Misdirection & Trolling for Ad Dollars
Abagond on a recent headline grabbing Forbes magazine “Tech” article:
Since Marks wrote this for Forbes it is meant to help not poor blacks but rich whites – to help them feel good about their position in society by presenting poor blacks as failing to take advantage of opportunities, as not valuing education, as lacking brains and hard work.
I don’t necessarily agree, but the spirit of the article is business as usual for many digital publications these days. There’s a follow up article from Kashmir Hill that address the trolling aspects of the original piece.
The fact that both articles are in the “Tech” category makes one scratch their head. I don’t really see Kashmir Hill as any better in this situation. In fact I have a theory that Gene Marks and Kashmir Hill are simply playing good cop/bad cop with readers.
The Tabloid Magazine Posing as a Business Magazine Cycle
- Publish an inflammatory article.
- Wait two days and produce an op-ed condemning the original article on the same site.
- Both authors get exposure.
- The opposing views of “good” and “bad” even themselves out.
- Forbes Magazine appears fair and balanced.
- The publishers and advertisers are happy.
- Wash.
- Rinse.
- Repeat.
If Ms. Hill truly disagreed with Gene Marks article she could have taken a much more drastic steps. For instance recommend that Mark isn’t invited to contribute to Forbes. That would never happen. Their mutual trolling is too valuable to Forbes.
Online publications like Forbes and the Huffington Post don’t really care about the quality of content as long as they are getting an audience in numbers. Take a look at the amount of self-promotion occurring. Let’s deconstruct the canvas:
Forbes really really wants you to know how Gene Marks would be operate “As A Poor Black Kid”(2)(6). They want want you to share it (1). They want you to know the real Gene Marks (5). They want you to see how others feel about Marks as a poor black kid (3)(4).

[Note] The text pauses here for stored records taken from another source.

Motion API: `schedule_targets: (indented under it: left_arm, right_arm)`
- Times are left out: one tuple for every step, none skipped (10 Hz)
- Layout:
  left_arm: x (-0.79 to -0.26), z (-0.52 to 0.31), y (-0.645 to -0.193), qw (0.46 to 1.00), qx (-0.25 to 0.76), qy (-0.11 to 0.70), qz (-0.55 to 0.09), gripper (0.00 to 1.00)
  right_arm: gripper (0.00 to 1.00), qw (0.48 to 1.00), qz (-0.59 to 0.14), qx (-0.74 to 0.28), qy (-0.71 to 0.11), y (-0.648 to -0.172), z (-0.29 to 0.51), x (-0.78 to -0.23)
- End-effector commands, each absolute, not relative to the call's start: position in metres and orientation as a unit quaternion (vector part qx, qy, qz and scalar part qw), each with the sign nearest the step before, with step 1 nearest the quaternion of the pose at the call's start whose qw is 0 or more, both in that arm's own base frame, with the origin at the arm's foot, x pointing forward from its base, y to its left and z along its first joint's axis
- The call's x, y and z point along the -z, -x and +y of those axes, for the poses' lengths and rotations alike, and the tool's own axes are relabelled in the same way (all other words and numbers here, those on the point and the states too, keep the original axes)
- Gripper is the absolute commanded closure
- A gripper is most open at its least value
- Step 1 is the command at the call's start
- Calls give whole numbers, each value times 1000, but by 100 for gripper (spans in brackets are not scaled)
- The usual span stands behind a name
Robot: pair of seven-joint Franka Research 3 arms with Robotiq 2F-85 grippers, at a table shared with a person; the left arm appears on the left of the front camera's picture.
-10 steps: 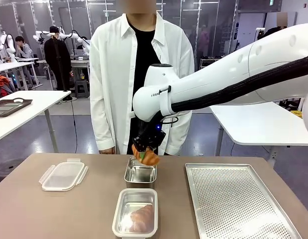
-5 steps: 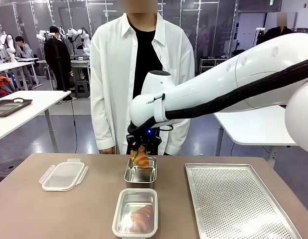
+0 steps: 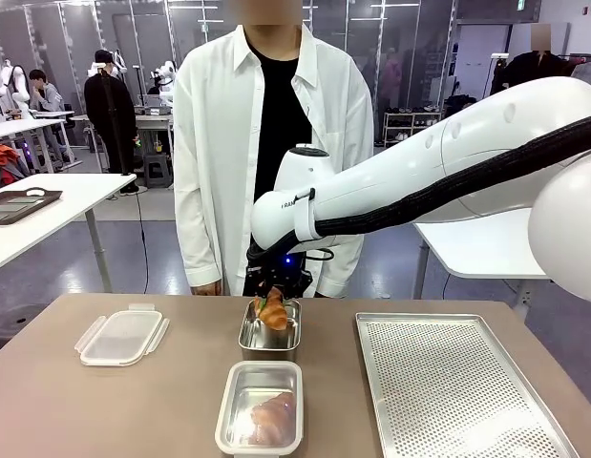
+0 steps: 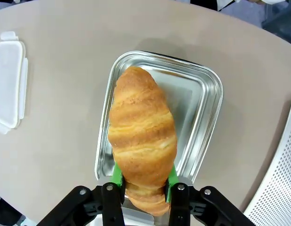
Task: Place the bread into the airtight container.
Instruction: Pick up a Butter Roll and place it into an empty Airtight Container.
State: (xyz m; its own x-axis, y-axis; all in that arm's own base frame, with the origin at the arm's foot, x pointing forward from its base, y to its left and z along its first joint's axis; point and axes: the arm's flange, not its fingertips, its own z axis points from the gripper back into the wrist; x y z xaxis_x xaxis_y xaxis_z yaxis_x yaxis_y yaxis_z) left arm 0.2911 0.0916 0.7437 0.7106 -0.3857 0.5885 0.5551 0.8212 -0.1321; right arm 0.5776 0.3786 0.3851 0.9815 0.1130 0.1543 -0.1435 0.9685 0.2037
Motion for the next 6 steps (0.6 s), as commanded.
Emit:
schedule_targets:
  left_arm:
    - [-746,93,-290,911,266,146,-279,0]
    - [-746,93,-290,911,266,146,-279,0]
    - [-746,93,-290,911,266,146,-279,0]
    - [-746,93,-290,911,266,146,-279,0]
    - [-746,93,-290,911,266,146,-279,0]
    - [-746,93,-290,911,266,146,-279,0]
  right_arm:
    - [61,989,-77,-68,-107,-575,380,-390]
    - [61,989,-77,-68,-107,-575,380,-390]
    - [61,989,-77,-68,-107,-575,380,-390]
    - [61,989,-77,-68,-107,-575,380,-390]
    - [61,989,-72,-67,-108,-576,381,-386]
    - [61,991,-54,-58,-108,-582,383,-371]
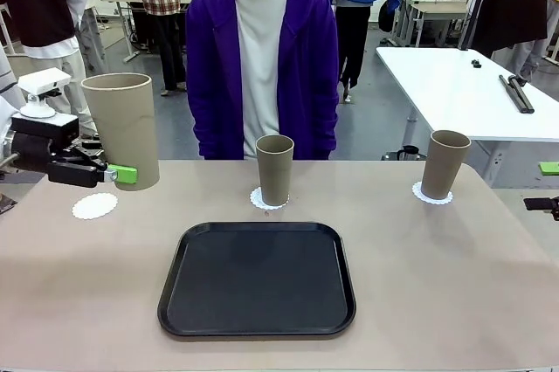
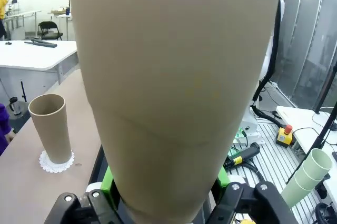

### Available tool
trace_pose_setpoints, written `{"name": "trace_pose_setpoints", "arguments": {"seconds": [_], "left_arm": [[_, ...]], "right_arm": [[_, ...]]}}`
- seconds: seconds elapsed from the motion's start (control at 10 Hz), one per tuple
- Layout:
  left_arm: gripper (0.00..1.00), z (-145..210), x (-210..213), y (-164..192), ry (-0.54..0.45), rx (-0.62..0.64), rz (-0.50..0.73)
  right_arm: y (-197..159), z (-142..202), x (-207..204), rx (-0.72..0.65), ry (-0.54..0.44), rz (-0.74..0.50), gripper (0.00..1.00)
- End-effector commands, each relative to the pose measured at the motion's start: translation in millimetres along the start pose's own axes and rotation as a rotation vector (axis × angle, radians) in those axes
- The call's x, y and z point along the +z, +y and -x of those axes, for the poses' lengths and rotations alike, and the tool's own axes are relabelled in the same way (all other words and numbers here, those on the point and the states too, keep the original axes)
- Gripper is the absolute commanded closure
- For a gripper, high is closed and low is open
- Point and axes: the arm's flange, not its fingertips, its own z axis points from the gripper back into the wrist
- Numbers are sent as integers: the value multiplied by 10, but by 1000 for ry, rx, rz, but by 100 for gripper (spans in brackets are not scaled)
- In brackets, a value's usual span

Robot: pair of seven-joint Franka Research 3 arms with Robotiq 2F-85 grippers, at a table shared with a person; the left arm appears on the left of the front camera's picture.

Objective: Place coasters on the table and set cups on them.
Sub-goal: Take one Reusable plastic cup from the Flat Tray and place it on a coaster set by the human.

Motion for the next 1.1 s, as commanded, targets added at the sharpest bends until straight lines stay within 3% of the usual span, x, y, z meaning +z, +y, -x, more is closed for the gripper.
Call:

When I disabled AdBlock most of the ad placements on Forbes were rich media Flash creatives with a few text ads to fill out the screen real estate. The left side of the canvas is dripping with social media links.
Not pictured in the above screenshot is an in-stream article block directing a reader to the Hill response:
Highlighted is yet another in-stream block to the original Gene Marks piece. This great way for the publisher to be able to tell an end to end story based on collected user information. If you inspect the javascript link closely they clearly indicate that user tracking and targeting is occurring. Lovely.
So this is what it’s truly all about. There’s no gain in getting upset at the content of Gene Mark or even Kashmir Hill’s occurrences of link-bait for clicks and self-promotion.
Forbes knows that nobody is going to willingly pay for the content of these attention-whores. Let’s be real. What Forbes knows is that there is an audience out there that secretly agrees with Marks or gets a chuckle out of the supposed Hill/Marks spat to donate an ad impression and some form of targeting metadata.
This is the financial transaction that takes place.